La unión de dos dinastías
El Pollito Herrera recordó sus inicios a los once años como cajero en la agrupación de Miguel Morales. En el festival de 2026 participó como cajero para rendir homenaje a su padre, Simón Herrera, un cajero reconocido de Bolívar. Simón Herrera era primo hermano de la niña Emilia, figura emblemática del folclor de la región. Con esa presentación, el Pollito mostró a las nuevas generaciones la manera de acariciar la caja, sin castigarla, técnica que distingue a los buenos cajeros.
Samuel Morales, por su parte, forma dúo con el compañero musical de su papá, Kaleth Morales. Juntos han rescatado canciones que Kaleth no logró interpretar en vivo, como “Siete palabras” y “Millón a cero”. La unión entre los Herrera y los Morales se fortaleció en la tarima, donde el Pollito, como un tío abuelo político, abrazó al joven cantante y le recordó que la familia va más allá de la sangre.
El legado de Kaleth
Kaleth Morales falleció cuando Samuel tenía apenas seis meses. Sin embargo, la música de Kaleth marcó un cambio generacional en el vallenato. Durante la entrevista, el Pollito relató cómo convenció a Miguel Morales para que dejara grabar a Kaleth a pesar de que el padre deseaba que fuera médico. Aquella primera canción, “Tu forma de amar”, abrió el camino de una carrera breve pero intensa.
Samuel cantó un fragmento de “Vivo en el limbo”, uno de los temas más representativos de su papá, y luego interpretó su propia composición, “Para olvidarte”. El Pollito, visiblemente conmovido, afirmó que Kaleth logró en un año lo que otros artistas consiguen en veinte o treinta. La fuerza del legado reside en que las canciones de Kaleth siguen sonando con la misma vigencia y en que Samuel heredó el ADN musical sin perder la autenticidad.
Encontrar su esencia
El Pollito Herrera ofreció un consejo directo a Samuel: mantener la disciplina, cuidarse de las tentaciones y conservar la humildad. Le recordó que su papá fue una estrella fugaz que iluminó todo el firmamento del vallenato, pero que ahora Samuel debe contar su propia historia. El joven cantante recogió esas palabras y explicó que no busca imitar a Kaleth, sino construir un camino propio.
Samuel ha lanzado un álbum y prepara nuevas composiciones. La canción “Para olvidarte” es una muestra de su talento como autor. El público acoge sus interpretaciones con entusiasmo, confirmando que el vallenato se renueva cuando los artistas jóvenes respetan la tradición pero imprimen su sello personal. El Pollito, a su vez, anunció el regreso al acordeón para el concurso Rey de Reyes de 2027.

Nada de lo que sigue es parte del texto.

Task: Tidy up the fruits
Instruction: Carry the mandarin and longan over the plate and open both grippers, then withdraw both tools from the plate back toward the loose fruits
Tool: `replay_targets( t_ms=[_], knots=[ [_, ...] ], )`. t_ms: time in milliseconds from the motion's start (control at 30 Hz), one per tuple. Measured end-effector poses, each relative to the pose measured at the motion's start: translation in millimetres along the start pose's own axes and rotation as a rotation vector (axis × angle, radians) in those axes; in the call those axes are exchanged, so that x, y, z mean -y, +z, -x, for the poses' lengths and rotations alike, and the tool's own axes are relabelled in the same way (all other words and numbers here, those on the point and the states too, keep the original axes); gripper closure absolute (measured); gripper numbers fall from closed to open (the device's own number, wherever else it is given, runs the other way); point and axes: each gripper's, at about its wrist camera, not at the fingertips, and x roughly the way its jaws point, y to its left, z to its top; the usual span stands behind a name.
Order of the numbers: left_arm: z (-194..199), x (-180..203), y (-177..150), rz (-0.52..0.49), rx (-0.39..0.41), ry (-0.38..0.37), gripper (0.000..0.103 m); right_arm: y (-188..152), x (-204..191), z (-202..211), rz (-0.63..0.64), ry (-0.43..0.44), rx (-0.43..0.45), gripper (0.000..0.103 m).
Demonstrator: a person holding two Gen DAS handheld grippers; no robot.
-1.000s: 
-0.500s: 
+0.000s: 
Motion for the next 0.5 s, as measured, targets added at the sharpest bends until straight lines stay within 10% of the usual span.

La entrevista con Samuel Morales y el Pollito Herrera en el Festival Vallenato 2026 mostró que las dinastías musicales se sostienen con trabajo, memoria y ejemplo. La sabiduría del Pollito y la determinación de Samuel reflejan el presente y el futuro del género. Mientras los mayores transmiten sus vivencias, las nuevas voces encuentran su esencia sin apartarse de las raíces. El vallenato, como los mangos en el Caribe, brota en cualquier patio cuando se cultiva con respeto y amor por la música.